Monday, May 10, 2010

Getting started with Coverage on RTEMS

Code coverage is a form of white box testing, where a piece of code is said to be 100% covered if the whole of the code is executed at least once. Of the several criteria [0], RTEMS uses the object coverage => every instruction (in the assembly code) must be executed.

As [1] indicates, coverage does not prove correctness, but, in my opinion, being vigilant while writing the coverage test cases could help uncovering a lot of bugs.

Profiles:

There are several profiles used in RTEMS. These profiles indicate what is being tested. Is it some part of RTEMS or the whole of it?

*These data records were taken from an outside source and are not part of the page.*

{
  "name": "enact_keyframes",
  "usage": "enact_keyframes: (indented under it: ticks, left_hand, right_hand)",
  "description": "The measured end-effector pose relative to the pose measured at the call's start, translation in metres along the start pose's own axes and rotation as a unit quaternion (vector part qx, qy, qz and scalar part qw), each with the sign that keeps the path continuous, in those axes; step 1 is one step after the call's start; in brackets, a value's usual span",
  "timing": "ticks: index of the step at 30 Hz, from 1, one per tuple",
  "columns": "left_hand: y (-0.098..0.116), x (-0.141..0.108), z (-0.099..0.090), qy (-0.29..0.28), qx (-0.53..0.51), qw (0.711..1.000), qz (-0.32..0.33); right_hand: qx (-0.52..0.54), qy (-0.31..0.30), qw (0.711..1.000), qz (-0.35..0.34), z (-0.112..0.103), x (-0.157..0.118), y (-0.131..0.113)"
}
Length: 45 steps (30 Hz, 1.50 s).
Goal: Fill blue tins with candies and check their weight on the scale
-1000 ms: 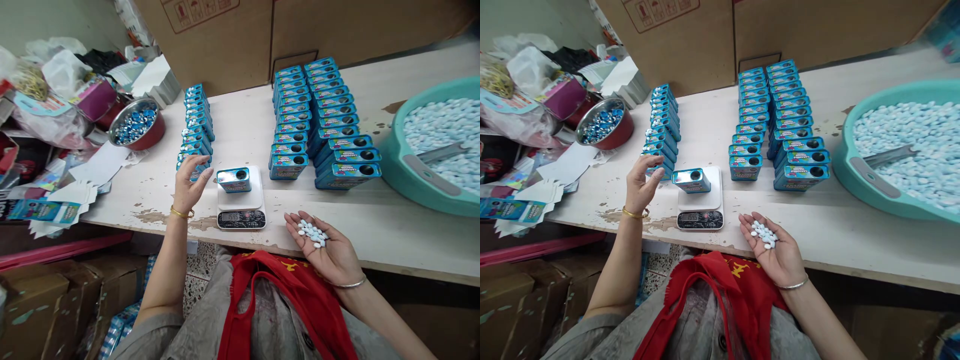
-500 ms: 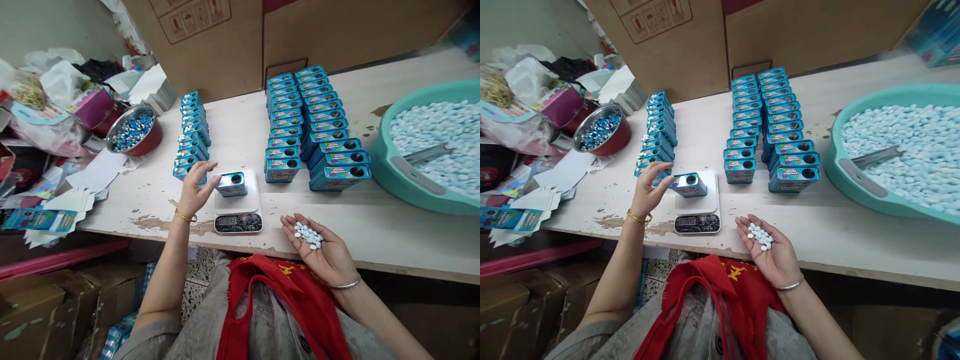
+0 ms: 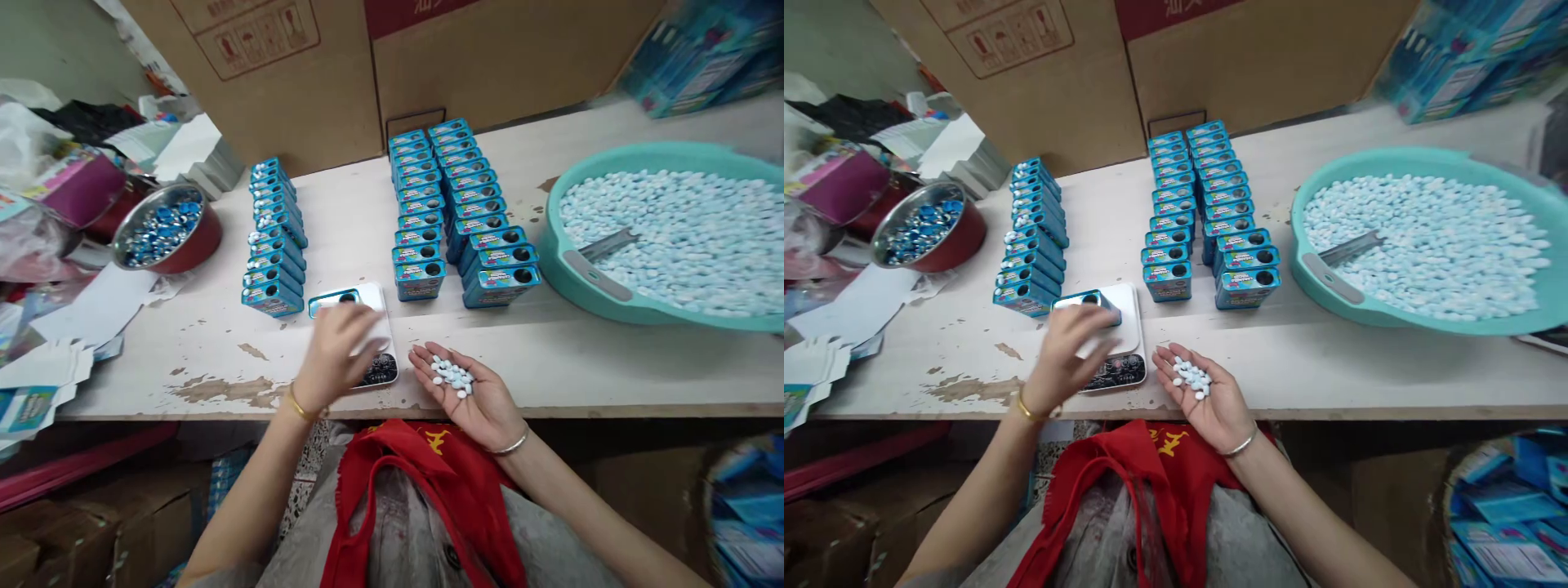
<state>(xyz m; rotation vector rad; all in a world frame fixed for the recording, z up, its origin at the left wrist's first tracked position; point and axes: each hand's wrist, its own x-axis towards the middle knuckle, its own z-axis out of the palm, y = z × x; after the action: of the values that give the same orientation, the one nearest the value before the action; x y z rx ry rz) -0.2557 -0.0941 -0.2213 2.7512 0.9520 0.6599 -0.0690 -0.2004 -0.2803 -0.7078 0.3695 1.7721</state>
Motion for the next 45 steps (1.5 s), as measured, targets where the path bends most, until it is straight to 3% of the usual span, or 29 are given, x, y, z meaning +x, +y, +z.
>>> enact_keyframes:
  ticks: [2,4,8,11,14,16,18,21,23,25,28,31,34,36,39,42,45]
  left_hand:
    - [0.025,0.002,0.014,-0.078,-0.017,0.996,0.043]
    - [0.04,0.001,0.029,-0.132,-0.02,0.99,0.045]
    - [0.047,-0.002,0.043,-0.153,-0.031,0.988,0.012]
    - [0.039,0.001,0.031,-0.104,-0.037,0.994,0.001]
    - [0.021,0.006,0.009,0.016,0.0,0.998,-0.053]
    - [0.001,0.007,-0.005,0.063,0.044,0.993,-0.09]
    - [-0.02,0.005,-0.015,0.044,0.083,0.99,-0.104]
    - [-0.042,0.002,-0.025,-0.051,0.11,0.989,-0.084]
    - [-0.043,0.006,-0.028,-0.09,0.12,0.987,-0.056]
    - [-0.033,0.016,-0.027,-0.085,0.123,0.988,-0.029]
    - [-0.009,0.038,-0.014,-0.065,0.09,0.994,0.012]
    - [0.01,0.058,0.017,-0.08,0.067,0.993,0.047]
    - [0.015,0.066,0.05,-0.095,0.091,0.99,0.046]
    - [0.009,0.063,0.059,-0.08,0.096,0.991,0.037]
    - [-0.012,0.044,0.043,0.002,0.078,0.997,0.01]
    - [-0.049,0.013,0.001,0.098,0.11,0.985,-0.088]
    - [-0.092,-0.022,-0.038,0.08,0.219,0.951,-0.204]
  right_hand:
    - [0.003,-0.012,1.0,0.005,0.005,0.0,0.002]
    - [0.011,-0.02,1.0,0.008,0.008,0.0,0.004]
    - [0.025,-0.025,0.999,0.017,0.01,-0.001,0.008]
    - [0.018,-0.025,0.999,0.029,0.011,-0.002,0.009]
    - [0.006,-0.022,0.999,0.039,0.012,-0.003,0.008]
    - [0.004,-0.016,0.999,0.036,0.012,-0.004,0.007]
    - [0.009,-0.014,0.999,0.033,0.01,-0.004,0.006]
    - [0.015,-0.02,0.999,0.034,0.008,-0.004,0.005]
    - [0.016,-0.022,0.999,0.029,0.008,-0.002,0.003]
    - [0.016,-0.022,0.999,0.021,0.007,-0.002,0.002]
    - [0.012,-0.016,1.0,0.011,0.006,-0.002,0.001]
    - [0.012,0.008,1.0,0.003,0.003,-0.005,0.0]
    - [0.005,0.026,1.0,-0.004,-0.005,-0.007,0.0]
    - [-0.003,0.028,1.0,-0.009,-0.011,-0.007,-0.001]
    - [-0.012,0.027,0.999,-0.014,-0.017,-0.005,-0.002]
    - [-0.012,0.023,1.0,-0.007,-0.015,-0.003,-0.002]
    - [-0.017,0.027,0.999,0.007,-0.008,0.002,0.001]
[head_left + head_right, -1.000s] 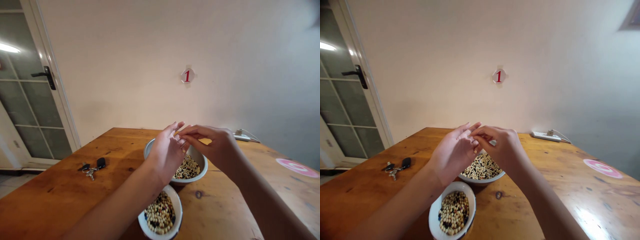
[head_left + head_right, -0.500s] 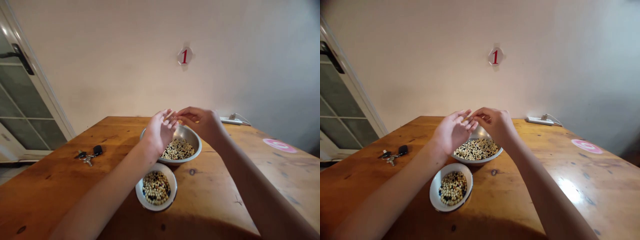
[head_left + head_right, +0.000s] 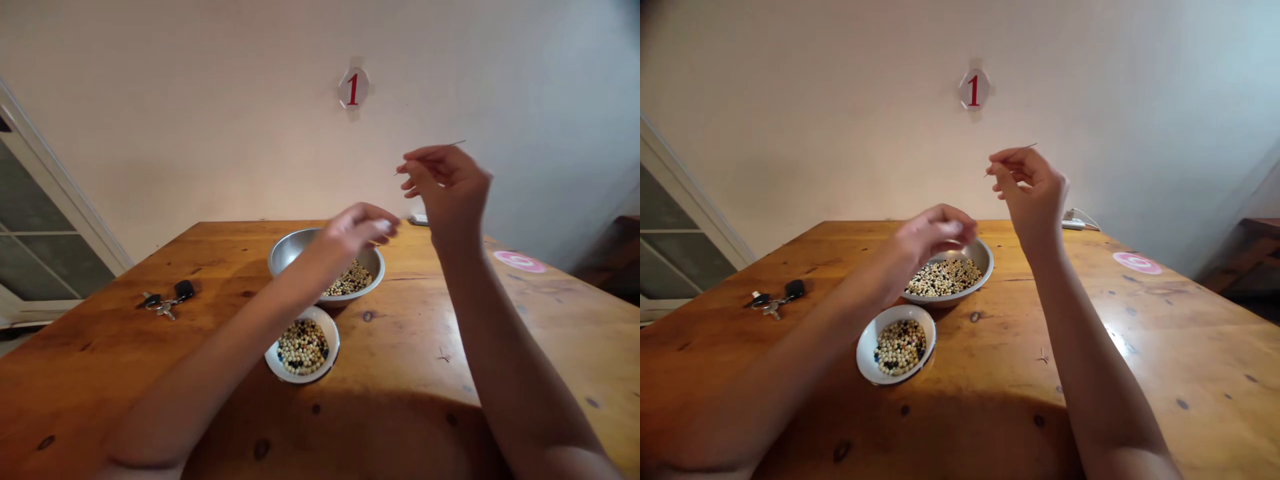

Do we include POSIX library or not? And so on...

Profiles are formed based the following:
Part of the code considered for coverage: Core / Developmental (includes core)
Optimization level: Optimized (Os), Not optimized (O2)
Posix Enabled / Posix Disabled

Getting the tools in place:

You first need to get a emulator which provides coverage information.

Qemu-Couverture:

I am using Couverture [2] for coverage purpose of pc386 platform.
Couverture can be obtained using

git clone http://forge.open-do.org/anonscm/git/couverture-qemu/couverture-qemu.git


The usual configure, make, make install would complete the installation. Make sure (by changing the $PATH) that 'type qemu' leads to the newly obtained qemu.

Right now, I am using the qemu from [5].

Skyeye:

Skyeye is another one of such coverage enabled emulator. I will be updating this section in a while, after I get a hands on experience on it.

How to "do coverage" on RTEMS?

Get the rtems-testing module from the cvs repository. Down the tree, rtems-coverage/, we see the do_coverage, which is the script used to perform a coverage run.

Before one starts off with the do_coverage, we need to localize the environment, by modifying the VERSIONS-COVERAGE file. Once this is done, you need to choose from one of the profiles mentioned above. The flow performed by do_coverage is as follows:

- Clean up the build and test (executables) directory
- Updating and building the covmerge itself
- Updating RTEMS
- Configuring RTEMS
- Build RTEMS
- Copy tests
- Running the tests (the longest stride) (with coverage details enabled from the simulator)
- Analysing the coverage output from the simulator and generating a unified coverage map for each symbol
- Putting the output in a more readable form

All this in just one step: ./do_coverage -B

Output of coverage and what it means:

- annotated.txt / annotated.html: Annotated source code, with details on each line whether the line was executed or not
- branch.txt / branch.html: Branch always taken / never taken data
- configuration.txt: To indicate the configuration with which the run was performed
- index.html: the index for all the reports/results from the coverage run
- NotReferenced: List of symbols that were never referenced even once (Eyes widen)
- row.html: the results of the run, in a single row, that need to go into the site
- sizes.txt / sizes.html: file to indicate how much amount of a symbol is still uncovered
- summary.txt
- symbolSummary.txt: Details about each symbol, and the uncovered code in that routine
- testsWithNoEndOfTest.txt: Indicates the tests that did not end as expected
- uncovered.txt: details about uncovered code, and corresponding routines / symbols

Approach

S
tart with a coverage result, either from the rtems site::coverage results [3] or by running the coverage tests for a specific profile

Choose the next set of routines / next routine one needs to work on either by -
- Discussion with mentor / Dr. Joel [4]
Check the sizes and the possibility to write coverage code for the routines
Find a place to put your code
- Either a new test under one of the directories @ testsuites/ (where should you put it? Ask your mentor / make a best guess!)
- Patch an existing test to improve the coverage
- Run coverage
- Check the target code. Is it covered? Any improvement? Other possible tests?
- Patch / introduce new test
and so on...

With this, we now can perform any coverage enabled runs and check coverage status / improvement.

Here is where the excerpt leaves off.